By Lauren Debes | Edited by Vicky Diaz-Camacho
Summer 2014

CReSIS environmental club starts up at Southwest Middle School

Southwest Middle School in Lawrence now has a bi-weekly environmental science club.

On Sept. 16, the school established the Environmental Club with the help of middle school teacher, Marci Leuschen and CReSIS Education Outreach staff member, Krystle Neal. Leuschen recognized a need for a club after many students expressed an interest in learning the science outside of the classroom. She asked CReSIS K-12 Education Coordinator, Cheri Hamilton, if education outreach could put a program together. Then, Neal started creating lesson plans. 

Krystle Barnett and the science club students,  consisting of sixth through eighth grade.

From left, Krystle Neal, CReSIS Education Outreach staff member, worked with middle school students for the first science club at Southwest Middle School. Credit: Krystle Neal

"One of my favorite activities, and definitely the messiest, was a filtration exercise the students and I did together," Neal said of her position as the sole teacher for the club.

Neal brought in numerous natural filtering elements and hosted a competition to see which pair of students could create the best filter and measured their filtered water sample with a turbidity scale.

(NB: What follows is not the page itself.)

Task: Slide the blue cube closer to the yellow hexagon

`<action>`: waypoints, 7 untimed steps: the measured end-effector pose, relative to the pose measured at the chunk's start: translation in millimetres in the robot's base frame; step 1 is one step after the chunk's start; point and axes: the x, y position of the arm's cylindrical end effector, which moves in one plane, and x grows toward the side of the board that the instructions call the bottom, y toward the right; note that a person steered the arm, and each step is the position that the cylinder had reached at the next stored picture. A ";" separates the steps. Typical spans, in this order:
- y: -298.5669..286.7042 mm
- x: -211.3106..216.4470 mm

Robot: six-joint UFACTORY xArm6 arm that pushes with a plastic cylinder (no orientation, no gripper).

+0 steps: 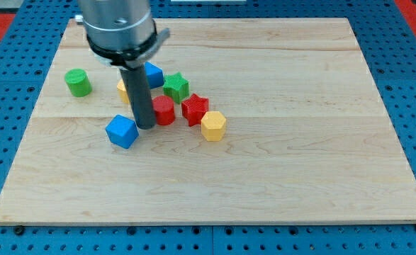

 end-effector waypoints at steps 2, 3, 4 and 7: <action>-8.5 -1.8; -8.7 -13.5; -15.9 -20.3; -86.1 3.1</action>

"One of my students who is sometimes disengaged in our experiments won the competition and he was so proud, showing everyone his clear water sample," she said. "As a teacher, I live for those moments when students really grasp an idea and they are proud of their work."

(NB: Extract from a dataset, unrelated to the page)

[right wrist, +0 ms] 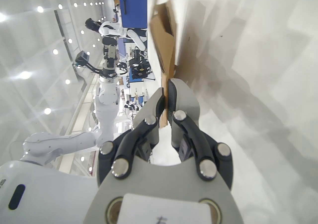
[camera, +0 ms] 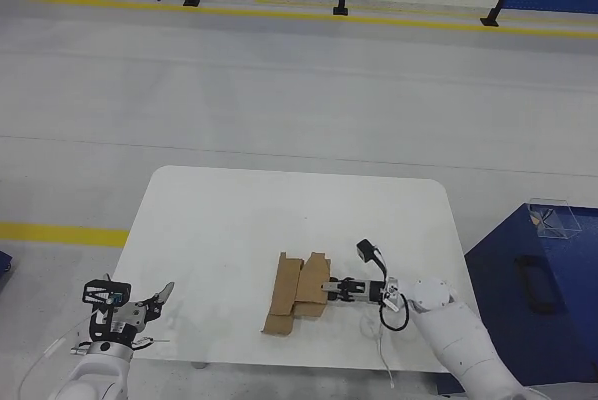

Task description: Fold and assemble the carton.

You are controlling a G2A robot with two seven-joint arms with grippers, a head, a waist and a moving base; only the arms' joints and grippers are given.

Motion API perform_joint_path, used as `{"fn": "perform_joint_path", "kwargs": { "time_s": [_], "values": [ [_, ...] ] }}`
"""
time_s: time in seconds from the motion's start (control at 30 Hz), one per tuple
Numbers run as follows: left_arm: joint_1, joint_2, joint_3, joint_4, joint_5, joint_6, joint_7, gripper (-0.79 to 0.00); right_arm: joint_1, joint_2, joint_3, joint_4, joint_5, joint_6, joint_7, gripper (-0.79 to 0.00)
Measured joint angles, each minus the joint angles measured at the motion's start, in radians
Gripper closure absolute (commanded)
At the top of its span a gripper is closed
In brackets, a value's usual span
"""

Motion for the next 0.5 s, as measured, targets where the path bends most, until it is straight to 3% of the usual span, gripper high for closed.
{"fn": "perform_joint_path", "kwargs": {
  "time_s": [0.23,0.33,0.5],
  "values": [
    [0.0,0.0,0.0,0.0,0.0,0.0,0.0,-0.785,0.06,-0.015,0.016,0.021,0.156,-0.064,0.09,0.0],
    [0.0,0.0,0.0,0.0,0.0,0.0,0.0,-0.785,0.054,0.005,0.052,-0.098,0.195,-0.069,0.079,0.0],
    [0.0,0.0,0.0,0.0,0.0,0.0,0.0,-0.785,-0.025,0.067,0.175,-0.433,0.209,-0.068,0.081,0.0]
  ]
}}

The club aims at educating students with a variety of engaging hands-on activities. The first activity centered around air pollutants, beginning with a dirty air filter as a visual aid. The students then made their own pollution catcher out of paper plates and petroleum jelly. The students raced through the school to hang up their catchers in the spots they thought would contain the most pollutants. The results would be observed the following week.

Leuschen thinks implementing a science club at the school will spark student interest in science and the environment.  

"Plus it gives the kids another positive connection to the school, which has been shown to help with their learning and engagement in other classes,” Leuschen said.

The club meets every other Tuesday from 3:15 p.m. until 4 p.m., and is open to all students from sixth to eighth grade.